1. Basic service setup with flask and celery

mkdir rdbbeat-flask-example
cd rdbbeat-flask-example
python -m venv venv
source venv/bin/activate
pip install flask celery # view requirements.txt for other dependencies
Enter fullscreen mode Exit fullscreen mode

2. Basic model and DB setup

  • Create and run a database server (I used postgres)
  • Create an employee model in SQLAlchemy
# server/models.py
from flask_sqlalchemy import SQLAlchemy

db = SQLAlchemy()


class Employee(db.Model):
    id = db.Column(db.Integer, primary_key=True)
    name = db.Column(db.String(80), nullable=False)
    surname = db.Column(db.String(80), nullable=False)
    date_of_birth = db.Column(db.Date, nullable=False)

    def to_dict(self):
        return {
            "id": self.id,
            "name": self.name,
            "surname": self.surname,
            "date_of_birth": self.date_of_birth.strftime("%Y-%m-%d"),
        }
Enter fullscreen mode Exit fullscreen mode

3. Basic Flask app setup

  • A simple flask app with a blueprint for employee routes
# server/app.py
import os

from dotenv import load_dotenv
from flask import Flask
from flask_cors import CORS
from flask_migrate import Migrate

from server.db_connection import DATABASE_URL
from server.models import db

load_dotenv()


app = Flask(__name__)
app.config["SQLALCHEMY_DATABASE_URI"] = DATABASE_URL
app.config["SECRET_KEY"] = os.getenv("SECRET_KEY")
# Celery configuration
app.config["CELERY_BROKER_URL"] = "redis://localhost:6379/0"
app.config["CELERY_RESULT_BACKEND"] = "database"
app.config["CELERY_RESULT_DBURI"] = DATABASE_URL
app.config["CELERY_TRACK_STARTED"] = True
app.config["CELERY_SEND_EVENTS"] = True
app.config["BROKER_TRANSPORT_OPTIONS"] = {"visibility_timeout": 3600}
app.config["CELERY_DEFAULT_QUEUE"] = "default"

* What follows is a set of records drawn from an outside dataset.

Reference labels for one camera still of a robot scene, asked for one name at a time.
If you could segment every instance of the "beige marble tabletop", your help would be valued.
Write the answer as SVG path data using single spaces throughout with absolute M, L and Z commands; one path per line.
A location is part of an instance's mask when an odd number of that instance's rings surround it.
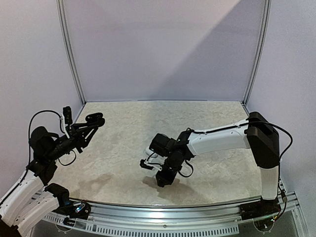
M 160 188 L 140 159 L 157 133 L 177 138 L 187 127 L 206 129 L 247 117 L 239 102 L 87 103 L 78 119 L 102 112 L 106 124 L 68 167 L 59 163 L 52 182 L 73 198 L 134 205 L 209 204 L 260 195 L 260 171 L 250 150 L 217 151 L 191 159 L 194 173 Z M 71 161 L 73 155 L 61 158 Z

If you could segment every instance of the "white backdrop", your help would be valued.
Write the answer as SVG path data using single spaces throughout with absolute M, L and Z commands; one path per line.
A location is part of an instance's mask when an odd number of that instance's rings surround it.
M 67 0 L 87 101 L 241 101 L 264 0 Z
M 81 108 L 62 39 L 56 1 L 4 0 L 0 7 L 0 197 L 28 161 L 28 126 L 33 114 Z M 58 132 L 54 114 L 39 115 L 32 129 Z
M 312 237 L 316 237 L 315 26 L 314 0 L 272 1 L 248 106 L 293 135 L 293 146 L 281 163 L 281 176 L 288 190 L 295 190 Z M 288 142 L 282 136 L 282 148 Z

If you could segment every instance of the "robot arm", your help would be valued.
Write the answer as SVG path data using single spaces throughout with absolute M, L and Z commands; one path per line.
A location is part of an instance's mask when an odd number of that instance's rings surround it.
M 47 213 L 59 207 L 70 206 L 68 210 L 73 211 L 68 190 L 57 184 L 47 184 L 57 169 L 56 160 L 75 148 L 81 153 L 98 128 L 104 125 L 102 117 L 101 113 L 96 113 L 88 115 L 86 123 L 72 124 L 71 109 L 65 107 L 61 115 L 65 135 L 59 137 L 43 126 L 32 132 L 29 143 L 34 159 L 16 184 L 0 199 L 0 237 L 25 236 Z M 28 203 L 38 191 L 43 191 L 41 196 Z
M 157 158 L 141 160 L 141 167 L 158 168 L 157 184 L 171 185 L 181 170 L 182 164 L 197 155 L 212 151 L 244 148 L 251 149 L 261 172 L 263 202 L 277 201 L 279 177 L 278 132 L 258 113 L 250 113 L 249 118 L 228 126 L 208 130 L 187 129 L 177 140 L 157 134 L 149 146 L 151 153 L 166 157 L 157 167 Z

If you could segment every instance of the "white wall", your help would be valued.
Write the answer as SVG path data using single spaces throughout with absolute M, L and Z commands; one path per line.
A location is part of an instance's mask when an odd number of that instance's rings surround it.
M 272 1 L 248 108 L 293 135 L 281 176 L 296 191 L 310 234 L 316 236 L 316 1 Z M 282 146 L 287 143 L 282 137 Z
M 241 101 L 264 0 L 67 0 L 87 101 Z
M 56 1 L 4 0 L 0 7 L 0 196 L 25 169 L 28 125 L 43 109 L 81 108 L 62 40 Z M 56 115 L 34 120 L 58 132 Z

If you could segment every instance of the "vertical metal post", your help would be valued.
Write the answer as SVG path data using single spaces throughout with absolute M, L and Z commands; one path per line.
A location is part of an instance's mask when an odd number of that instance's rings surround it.
M 264 44 L 266 33 L 267 33 L 270 7 L 271 7 L 271 0 L 266 0 L 264 12 L 263 12 L 263 17 L 262 17 L 262 22 L 261 22 L 260 35 L 259 35 L 258 44 L 257 44 L 257 52 L 256 52 L 255 60 L 254 60 L 254 63 L 253 63 L 253 67 L 252 67 L 252 72 L 251 72 L 251 76 L 250 76 L 250 79 L 249 79 L 249 83 L 248 83 L 248 86 L 247 86 L 247 89 L 245 91 L 245 94 L 243 96 L 243 101 L 242 101 L 242 104 L 245 107 L 247 106 L 247 104 L 249 102 L 251 90 L 253 88 L 253 84 L 254 84 L 254 81 L 255 81 L 255 78 L 256 78 L 256 74 L 257 74 L 257 71 L 258 71 L 258 68 L 259 68 L 259 63 L 260 63 L 260 58 L 261 58 L 261 55 L 262 55 L 263 44 Z
M 56 1 L 57 1 L 57 9 L 58 9 L 59 21 L 60 21 L 60 26 L 61 26 L 61 32 L 64 39 L 64 44 L 65 44 L 66 54 L 69 61 L 70 70 L 73 75 L 73 79 L 74 79 L 74 83 L 75 83 L 75 87 L 76 87 L 79 99 L 82 105 L 84 105 L 86 103 L 86 100 L 84 97 L 81 82 L 79 80 L 78 71 L 76 68 L 75 60 L 74 60 L 73 50 L 72 50 L 71 42 L 69 38 L 64 1 L 63 0 L 56 0 Z

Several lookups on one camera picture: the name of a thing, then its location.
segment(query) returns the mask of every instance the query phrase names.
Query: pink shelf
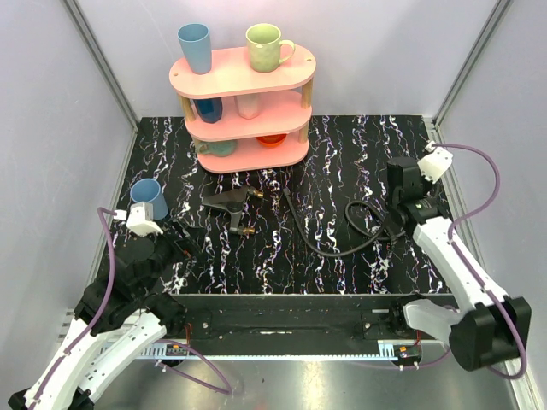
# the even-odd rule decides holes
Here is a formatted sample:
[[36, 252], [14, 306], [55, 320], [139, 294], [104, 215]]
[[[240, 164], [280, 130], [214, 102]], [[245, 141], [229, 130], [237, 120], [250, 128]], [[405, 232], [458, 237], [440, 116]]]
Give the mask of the pink shelf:
[[[283, 47], [281, 55], [288, 53]], [[247, 47], [213, 50], [213, 67], [206, 74], [194, 74], [185, 58], [173, 64], [169, 80], [186, 98], [228, 97], [253, 92], [279, 91], [306, 84], [315, 72], [315, 58], [298, 45], [294, 56], [271, 73], [258, 73], [249, 65]]]
[[304, 127], [311, 117], [311, 107], [302, 108], [300, 100], [301, 95], [296, 91], [263, 93], [260, 95], [261, 113], [247, 120], [239, 116], [235, 98], [224, 97], [220, 120], [208, 124], [196, 114], [194, 121], [186, 121], [186, 128], [191, 135], [202, 141], [288, 134]]
[[229, 156], [197, 154], [197, 158], [212, 173], [236, 173], [296, 164], [306, 156], [308, 148], [309, 142], [299, 143], [298, 133], [293, 132], [279, 147], [266, 148], [255, 138], [248, 138], [238, 141], [238, 147]]

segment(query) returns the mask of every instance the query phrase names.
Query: green mug
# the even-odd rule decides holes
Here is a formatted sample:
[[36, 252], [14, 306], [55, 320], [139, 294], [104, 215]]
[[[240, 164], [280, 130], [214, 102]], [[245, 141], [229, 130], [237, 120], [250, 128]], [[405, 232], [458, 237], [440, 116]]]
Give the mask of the green mug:
[[[281, 30], [273, 24], [255, 24], [246, 33], [249, 61], [253, 70], [259, 73], [269, 73], [292, 57], [295, 45], [290, 40], [281, 40]], [[281, 58], [281, 46], [292, 48], [290, 56]]]
[[237, 146], [237, 139], [228, 139], [227, 141], [216, 141], [213, 143], [196, 141], [196, 149], [199, 154], [211, 154], [214, 156], [229, 156], [236, 150]]

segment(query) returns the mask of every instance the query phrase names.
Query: brass connector
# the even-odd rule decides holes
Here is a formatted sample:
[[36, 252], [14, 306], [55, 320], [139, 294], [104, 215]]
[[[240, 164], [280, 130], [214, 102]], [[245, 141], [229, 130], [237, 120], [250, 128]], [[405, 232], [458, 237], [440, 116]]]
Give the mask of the brass connector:
[[252, 195], [252, 196], [256, 196], [258, 198], [263, 198], [264, 197], [264, 194], [262, 192], [260, 192], [258, 189], [256, 188], [253, 188], [253, 187], [250, 187], [249, 188], [249, 193]]
[[252, 235], [253, 233], [255, 233], [255, 228], [243, 228], [241, 229], [241, 234], [242, 235]]

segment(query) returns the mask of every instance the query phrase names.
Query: blue cup
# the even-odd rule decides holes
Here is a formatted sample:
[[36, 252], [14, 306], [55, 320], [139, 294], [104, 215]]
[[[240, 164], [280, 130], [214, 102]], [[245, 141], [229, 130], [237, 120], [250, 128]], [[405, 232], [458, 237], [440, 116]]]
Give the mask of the blue cup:
[[211, 37], [207, 26], [198, 23], [182, 26], [179, 29], [179, 42], [194, 73], [206, 74], [211, 71]]
[[222, 118], [222, 98], [205, 98], [194, 100], [197, 114], [203, 122], [214, 124]]
[[154, 219], [162, 220], [168, 214], [168, 205], [162, 187], [155, 179], [141, 179], [133, 184], [129, 193], [133, 202], [149, 202], [154, 207]]

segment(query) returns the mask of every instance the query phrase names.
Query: light blue mug
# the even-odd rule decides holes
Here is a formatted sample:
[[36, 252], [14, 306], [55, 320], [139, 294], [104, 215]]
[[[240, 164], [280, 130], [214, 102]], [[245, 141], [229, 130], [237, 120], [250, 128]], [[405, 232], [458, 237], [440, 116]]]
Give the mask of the light blue mug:
[[179, 42], [194, 73], [206, 74], [211, 71], [213, 53], [207, 26], [199, 23], [182, 26], [179, 29]]
[[133, 202], [149, 202], [154, 210], [154, 219], [162, 220], [168, 214], [168, 205], [163, 197], [162, 186], [152, 178], [141, 179], [133, 184], [129, 196]]

migrate = Migrate(app, db, directory="server/migrations", compare_type=True)


CORS(app)
db.init_app(app)

from server.views import employee_router  # noqa isort:skip

app.register_blueprint(employee_router)


@app.route("/")
def index():
    return "Learn to use the celery-rdbbeat scheduler!"
Enter fullscreen mode Exit fullscreen mode

NB: Just adding celery config that we will use later

  • The db_connection.py file to holds the creation of DB connections with session management

  • The views.py file holds the employee routes

from dateutil.parser import parse
from flask import Blueprint, jsonify, request
from rdbbeat.controller import Schedule, ScheduledTask, schedule_task

from server.db_connection import session_scope
from server.models import Employee

employee_router = Blueprint("employee_router", __name__, url_prefix="/api/v1")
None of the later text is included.